Attachment: PT-2154.test (application/octet-stream, text), 4.10 KiB.

[15 May 2024 15:09] Sveta Smirnova
When tested with a larger number of rows and ranges, the estimate is always equal to 1. This is quite a serious optimizer bug because it can cause huge slowdowns for large tables.
[15 May 2024 15:45] MySQL Verification Team
Hi Mrs.
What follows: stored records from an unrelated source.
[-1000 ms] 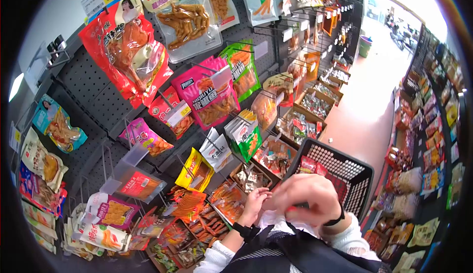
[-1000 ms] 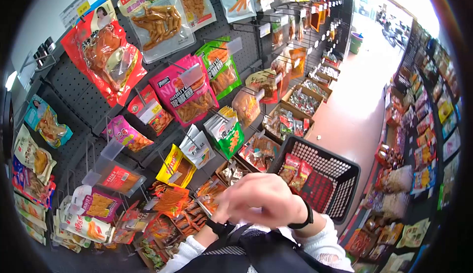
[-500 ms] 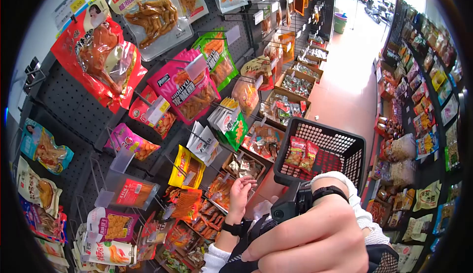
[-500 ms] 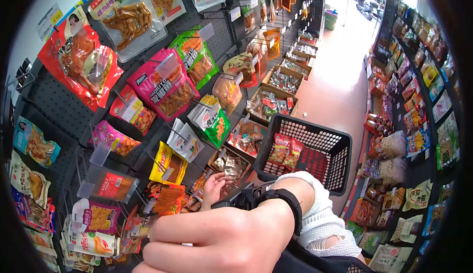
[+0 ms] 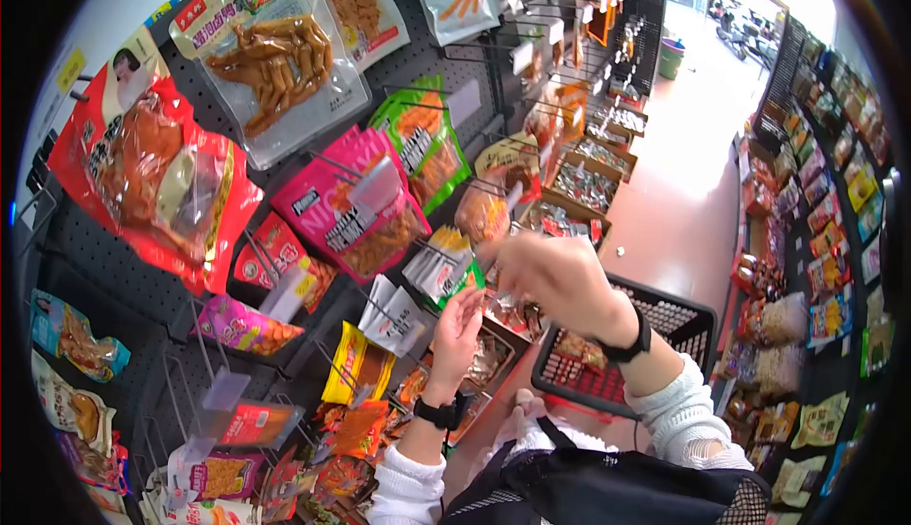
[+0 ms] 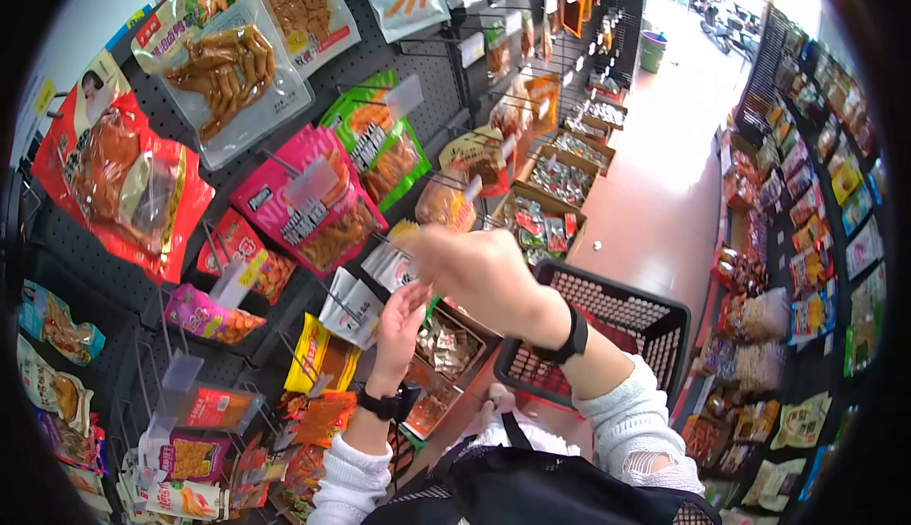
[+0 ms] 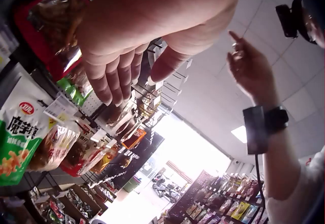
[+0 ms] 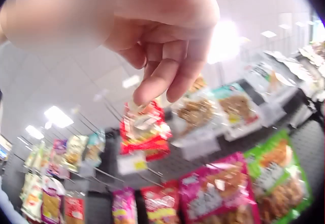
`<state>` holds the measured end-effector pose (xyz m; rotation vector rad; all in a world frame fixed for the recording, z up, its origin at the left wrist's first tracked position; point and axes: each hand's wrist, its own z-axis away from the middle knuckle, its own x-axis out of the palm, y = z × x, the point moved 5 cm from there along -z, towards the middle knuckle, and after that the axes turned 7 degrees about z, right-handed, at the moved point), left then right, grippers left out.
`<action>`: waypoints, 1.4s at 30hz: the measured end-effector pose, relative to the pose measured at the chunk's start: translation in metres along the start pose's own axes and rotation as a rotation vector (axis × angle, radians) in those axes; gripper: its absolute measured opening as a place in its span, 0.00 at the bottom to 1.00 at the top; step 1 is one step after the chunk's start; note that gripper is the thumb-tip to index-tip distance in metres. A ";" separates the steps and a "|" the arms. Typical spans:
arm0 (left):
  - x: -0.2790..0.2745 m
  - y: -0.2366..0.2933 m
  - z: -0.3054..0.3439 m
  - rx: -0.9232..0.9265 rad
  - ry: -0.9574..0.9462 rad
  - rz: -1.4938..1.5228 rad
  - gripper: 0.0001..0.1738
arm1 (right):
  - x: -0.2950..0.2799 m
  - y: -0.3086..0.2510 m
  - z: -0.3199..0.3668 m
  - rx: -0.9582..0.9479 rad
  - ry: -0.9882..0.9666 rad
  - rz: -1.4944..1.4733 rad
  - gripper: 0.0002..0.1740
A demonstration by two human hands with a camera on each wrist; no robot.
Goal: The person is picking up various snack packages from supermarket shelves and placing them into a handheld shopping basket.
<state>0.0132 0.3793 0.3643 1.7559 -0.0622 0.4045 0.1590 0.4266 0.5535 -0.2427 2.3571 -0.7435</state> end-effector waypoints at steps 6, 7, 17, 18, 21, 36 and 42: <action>-0.006 0.004 -0.102 0.084 0.052 -0.222 0.36 | 0.028 0.154 -0.024 0.477 0.074 -0.413 0.31; -0.012 0.003 -0.115 0.086 0.063 -0.231 0.36 | 0.039 0.174 -0.029 0.429 0.005 -0.339 0.33; -0.076 0.009 -0.144 0.219 0.635 -0.506 0.47 | 0.089 0.265 -0.112 0.505 0.039 -0.564 0.39; -0.083 0.001 -0.145 0.220 0.638 -0.506 0.47 | 0.093 0.277 -0.115 0.503 0.037 -0.565 0.39; -0.087 0.006 -0.143 0.217 0.677 -0.569 0.46 | 0.097 0.278 -0.128 0.452 0.079 -0.534 0.39; -0.067 0.025 -0.163 0.219 0.513 -0.235 0.46 | 0.066 0.252 -0.120 0.366 0.285 -0.698 0.07; -0.050 0.022 -0.161 0.137 0.374 -0.047 0.41 | 0.053 0.262 -0.119 0.369 0.335 -0.732 0.11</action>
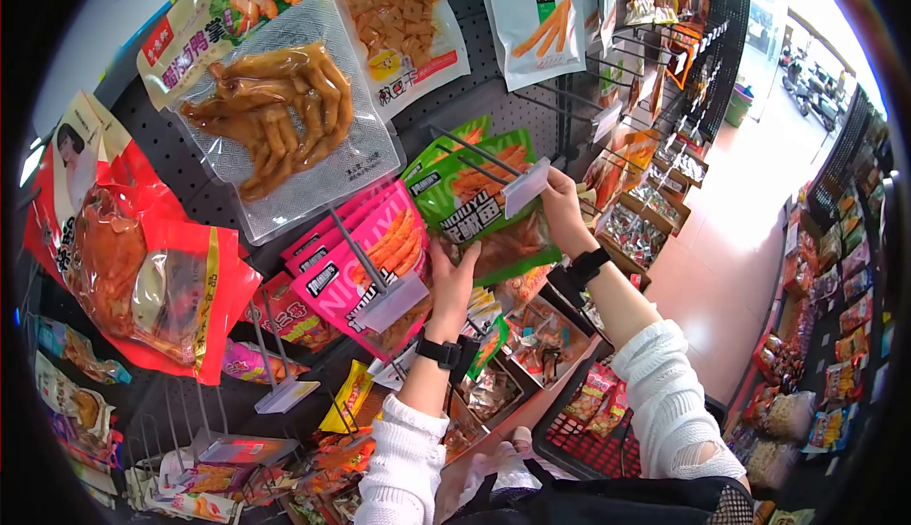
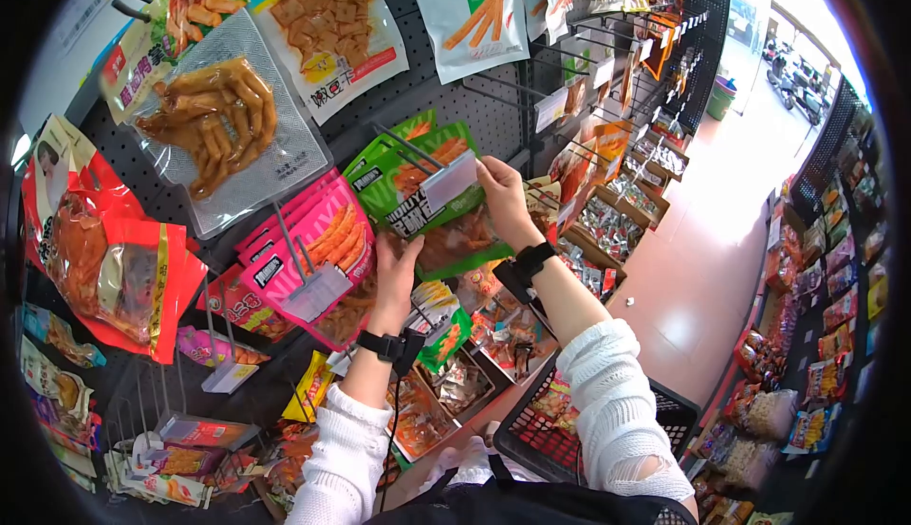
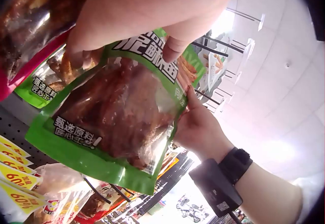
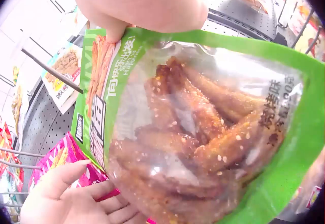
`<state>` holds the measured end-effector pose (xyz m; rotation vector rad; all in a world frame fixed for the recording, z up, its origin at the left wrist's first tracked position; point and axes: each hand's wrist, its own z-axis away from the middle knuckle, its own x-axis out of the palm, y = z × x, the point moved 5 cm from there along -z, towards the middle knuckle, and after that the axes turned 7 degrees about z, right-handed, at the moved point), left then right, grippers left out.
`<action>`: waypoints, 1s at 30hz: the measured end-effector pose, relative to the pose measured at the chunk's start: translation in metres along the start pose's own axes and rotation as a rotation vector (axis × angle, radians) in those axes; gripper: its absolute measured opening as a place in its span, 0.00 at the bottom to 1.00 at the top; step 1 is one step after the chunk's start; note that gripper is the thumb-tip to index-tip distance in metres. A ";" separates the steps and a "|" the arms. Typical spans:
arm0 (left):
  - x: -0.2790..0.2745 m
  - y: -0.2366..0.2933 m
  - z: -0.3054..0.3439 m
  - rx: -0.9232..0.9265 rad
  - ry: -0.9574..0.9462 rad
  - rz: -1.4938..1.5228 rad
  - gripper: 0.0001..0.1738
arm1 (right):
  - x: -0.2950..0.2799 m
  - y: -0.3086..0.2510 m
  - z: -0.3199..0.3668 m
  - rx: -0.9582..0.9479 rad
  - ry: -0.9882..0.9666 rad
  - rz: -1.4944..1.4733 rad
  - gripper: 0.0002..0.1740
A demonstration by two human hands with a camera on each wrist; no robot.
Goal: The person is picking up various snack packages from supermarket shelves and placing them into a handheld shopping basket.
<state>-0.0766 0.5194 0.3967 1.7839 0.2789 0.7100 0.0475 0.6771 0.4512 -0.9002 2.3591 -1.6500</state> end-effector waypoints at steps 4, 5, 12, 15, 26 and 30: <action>0.011 0.012 0.026 0.065 0.028 0.098 0.23 | -0.012 -0.024 0.011 0.058 -0.019 0.003 0.12; 0.011 0.006 0.030 0.060 0.029 0.122 0.15 | -0.016 -0.032 0.017 0.091 0.010 0.005 0.12; 0.024 0.007 0.049 0.022 -0.038 0.142 0.11 | -0.041 -0.055 0.033 0.160 0.017 0.059 0.14; 0.035 0.018 0.061 -0.025 -0.100 0.166 0.12 | -0.050 -0.075 0.047 0.220 0.057 0.068 0.15; 0.042 -0.008 0.053 -0.109 -0.384 0.218 0.20 | -0.090 -0.052 0.129 0.377 0.213 0.167 0.15; 0.046 -0.012 0.022 0.044 -0.358 0.166 0.30 | -0.118 -0.028 0.169 0.308 0.300 0.036 0.14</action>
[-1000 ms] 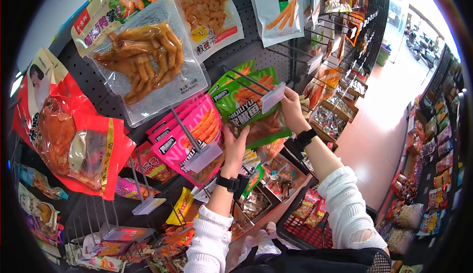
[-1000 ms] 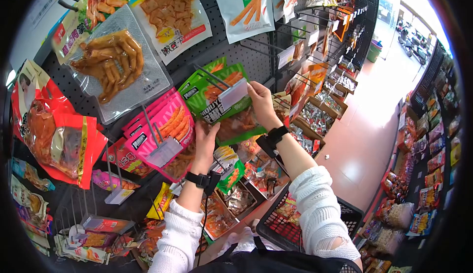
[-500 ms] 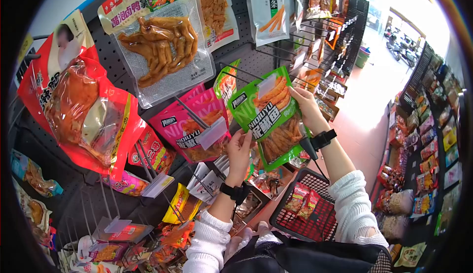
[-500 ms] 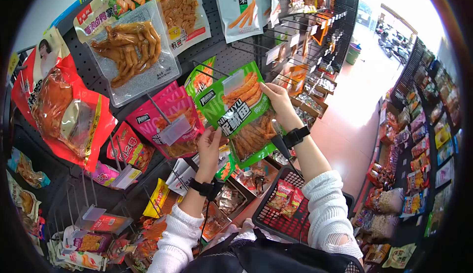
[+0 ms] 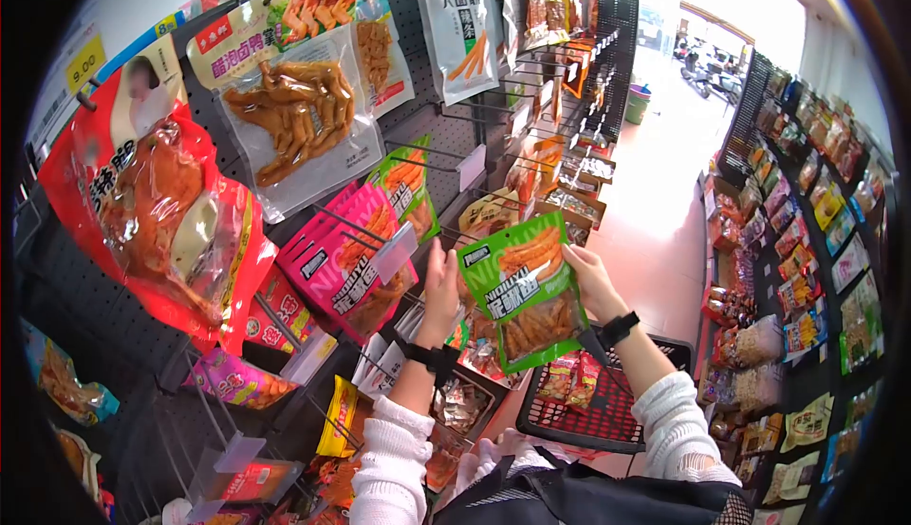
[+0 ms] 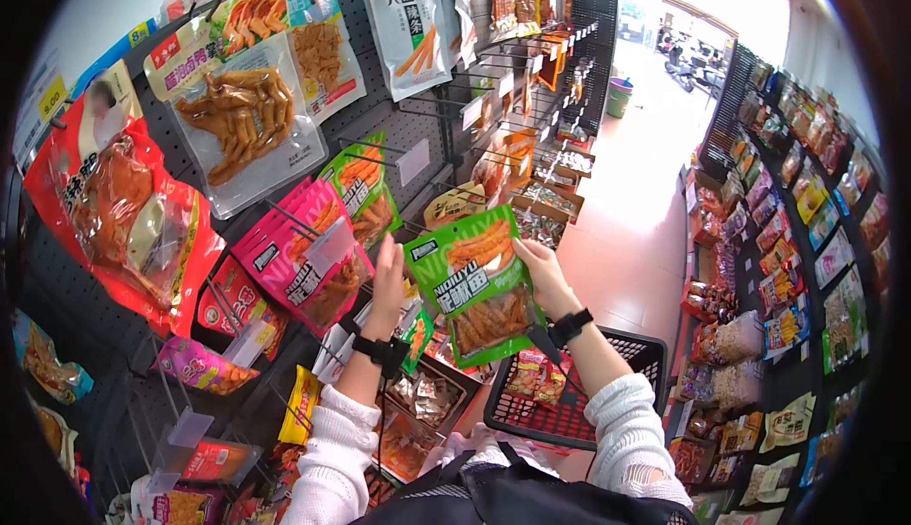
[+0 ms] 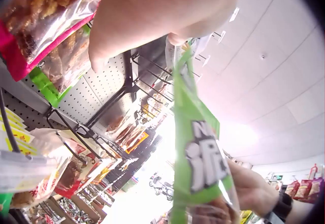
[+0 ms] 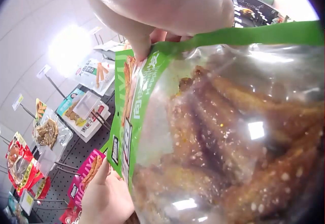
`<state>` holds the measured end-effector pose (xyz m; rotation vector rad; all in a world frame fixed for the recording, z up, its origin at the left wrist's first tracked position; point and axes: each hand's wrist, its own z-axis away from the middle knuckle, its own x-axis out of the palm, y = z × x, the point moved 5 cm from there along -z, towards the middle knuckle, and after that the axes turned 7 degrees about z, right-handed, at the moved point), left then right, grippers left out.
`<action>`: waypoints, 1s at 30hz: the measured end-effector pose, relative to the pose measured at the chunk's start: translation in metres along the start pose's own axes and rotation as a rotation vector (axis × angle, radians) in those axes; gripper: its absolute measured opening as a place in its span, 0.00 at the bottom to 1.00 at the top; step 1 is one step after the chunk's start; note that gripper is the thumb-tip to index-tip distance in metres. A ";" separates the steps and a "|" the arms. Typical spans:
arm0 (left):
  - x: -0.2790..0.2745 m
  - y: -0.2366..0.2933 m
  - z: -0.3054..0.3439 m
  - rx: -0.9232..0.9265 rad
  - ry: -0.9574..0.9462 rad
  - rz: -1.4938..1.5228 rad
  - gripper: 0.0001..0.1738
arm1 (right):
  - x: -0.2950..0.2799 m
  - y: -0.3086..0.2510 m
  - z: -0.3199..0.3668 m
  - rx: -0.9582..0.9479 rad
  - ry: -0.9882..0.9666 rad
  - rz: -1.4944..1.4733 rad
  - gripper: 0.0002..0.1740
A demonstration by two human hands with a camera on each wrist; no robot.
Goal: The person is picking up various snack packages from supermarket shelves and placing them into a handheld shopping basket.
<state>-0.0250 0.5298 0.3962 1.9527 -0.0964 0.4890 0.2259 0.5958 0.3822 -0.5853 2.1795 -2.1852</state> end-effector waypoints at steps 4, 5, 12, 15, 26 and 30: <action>-0.020 0.018 -0.025 0.153 0.175 -0.306 0.34 | -0.022 0.006 0.030 -0.006 0.075 -0.082 0.14; -0.020 0.023 -0.025 0.112 0.213 -0.332 0.37 | -0.027 0.007 0.036 0.004 0.091 -0.135 0.14; -0.035 0.029 -0.037 0.062 0.477 -0.765 0.49 | -0.053 0.019 0.057 0.043 0.080 -0.146 0.15; -0.047 0.026 -0.040 0.142 0.669 -0.708 0.48 | -0.055 0.025 0.068 0.078 0.058 -0.190 0.14; -0.080 0.013 -0.046 0.230 0.690 -0.343 0.23 | -0.101 0.073 0.097 0.246 0.013 -0.272 0.14; -0.064 0.017 -0.047 0.407 0.611 -0.258 0.22 | -0.110 0.073 0.101 0.247 0.010 -0.319 0.14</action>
Smirnova,

Thank you for your bug report.

We have managed to repeat it fully:

----------------------------------

id	select_type	table	partitions	type	possible_keys	key	key_len	ref	rows	filtered	Extra
1	SIMPLE	t	NULL	range	PRIMARY	PRIMARY	4	NULL	1	100.00	Using where
id	updated_at	foo
21	2009-09-06 15:00:04	u
22	2009-09-06 15:00:05	v
23	2009-09-06 15:00:06	w
24	2009-09-06 15:00:07	x
25	2009-09-06 15:00:08	y
26	2009-09-06 15:00:09	z
27	2009-09-06 15:00:10	aa
28	2009-09-06 15:00:11	ab
29	2009-09-06 15:00:12	ac
30	2009-09-06 15:00:13	ad
31	2009-09-06 15:00:14	ae
32	2009-09-06 15:00:15	af
33	2009-09-06 15:00:16	ag
34	2009-09-06 15:00:17	ah
35	2009-09-06 15:00:18	ai
36	2009-09-06 15:00:19	aj
37	2009-09-06 15:00:20	ak
38	2009-09-06 15:00:21	al
39	2009-09-06 15:00:22	am
40	2009-09-06 15:00:23	an
Variable_name	Value
Handler_commit	1
Handler_delete	0
Handler_discover	0
Handler_external_lock	2
Handler_mrr_init	0
Handler_prepare	0
Handler_read_first	0
Handler_read_key	1
Handler_read_last	0
Handler_read_next	20
Handler_read_prev	0
Handler_read_rnd	0
Handler_read_rnd_next	0
Handler_rollback	0
Handler_savepoint	0
Handler_savepoint_rollback	0
Handler_update	0
Handler_write	0
----------------------------------

We agree that this is a serious bug in our optimizer, affecting version 8.0 and higher.

Thank you.
[1 Jul 2024 8:46] super tom
8.0.25 can't repeat
[1 Jul 2024 11:21] MySQL Verification Team
Thank you,

That means that a bug was introduced after the release 8.0.25.